La Russie devrait augmenter progressivement le prix du gaz sur son marché intérieur, actuellement fortement subventionné, pour le porter à près du double de son niveau actuel à la fin 2010, selon le ministre russe du Développement économique Guerman Gref.
Le prix devrait atteindre 90 dollars fin 2010 pour 1.000 m3, a indiqué le ministre devant la presse, alors que le prix de gros du gaz facturé par le géant Gazprom au premier trimestre était de 1.120 roubles, soit 42 dollars.
Le président russe Vladimir Poutine a tenu au Kremlin une importante réunion consacrée à ce sujet.
"Nous pensons qu’à moyen terme les prix du gaz doivent augmenter plus vite que prévu par la stratégie énergétique" appliquée par le gouvernement actuellement, a précisé le ministre qui rejette cependant une forte augmentation dès l’an prochain.
Une hausse brutale dès 2007 serait mal avisée puisque, des prix du gaz dépendent les paramètres macroéconomiques et le budget (...) or l’économie n’apprécie pas les mouvements brusques. De plus, 40% de l’électricité en Russie dépend du gaz, et il faut prévoir à l’avance les conséquences d’une telle mesure.

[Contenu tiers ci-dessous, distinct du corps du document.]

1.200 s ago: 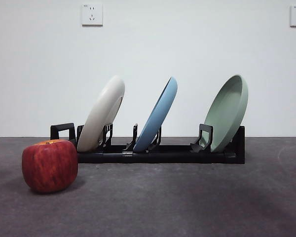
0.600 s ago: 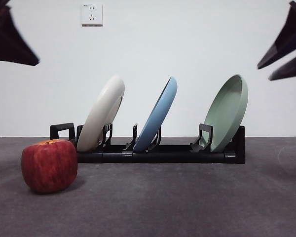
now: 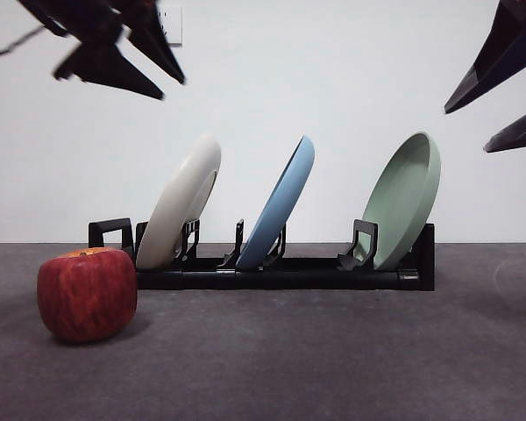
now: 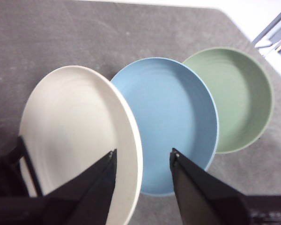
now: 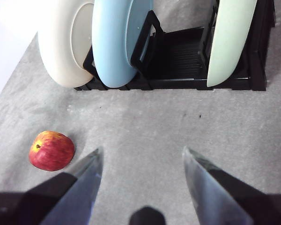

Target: Take the yellow plate from the plate rack,put the plate on the table,take the apple from the table,put the apple in the plate

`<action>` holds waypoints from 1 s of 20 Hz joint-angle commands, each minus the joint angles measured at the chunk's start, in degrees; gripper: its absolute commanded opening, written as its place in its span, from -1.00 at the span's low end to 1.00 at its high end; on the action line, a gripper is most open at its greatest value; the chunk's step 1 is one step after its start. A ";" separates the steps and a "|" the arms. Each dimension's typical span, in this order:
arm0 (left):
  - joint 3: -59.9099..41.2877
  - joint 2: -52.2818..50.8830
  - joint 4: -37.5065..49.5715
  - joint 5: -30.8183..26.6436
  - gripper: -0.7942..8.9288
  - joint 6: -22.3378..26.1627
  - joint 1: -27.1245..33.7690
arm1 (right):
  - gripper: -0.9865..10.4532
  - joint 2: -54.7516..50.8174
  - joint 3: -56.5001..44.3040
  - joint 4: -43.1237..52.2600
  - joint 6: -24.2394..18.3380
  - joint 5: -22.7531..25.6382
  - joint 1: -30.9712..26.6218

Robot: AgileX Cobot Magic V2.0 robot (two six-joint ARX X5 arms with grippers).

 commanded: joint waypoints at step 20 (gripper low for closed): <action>3.15 3.28 -3.52 -3.65 -0.85 4.59 -4.74 | -0.33 0.17 1.18 -0.24 -1.27 0.15 -0.17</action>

Le bas niveau des prix gaziers est un avantage concurrentiel non négligeable pour les industries russes fortes consommatrices d’énergie et permet de garantir un accès à l’énergie et au chauffage aux Russes les plus modestes.
Mais il décourage les investissements dans le développement de nouveaux gisements et les économies d’énergie.
Un abandon de la régulation des prix gaziers intérieurs est de plus en plus évoquée alors qu’un déficit de gaz et d’électricité est à craindre en Russie à l’approche des grands froids à cause de la progression très dynamique de la demande.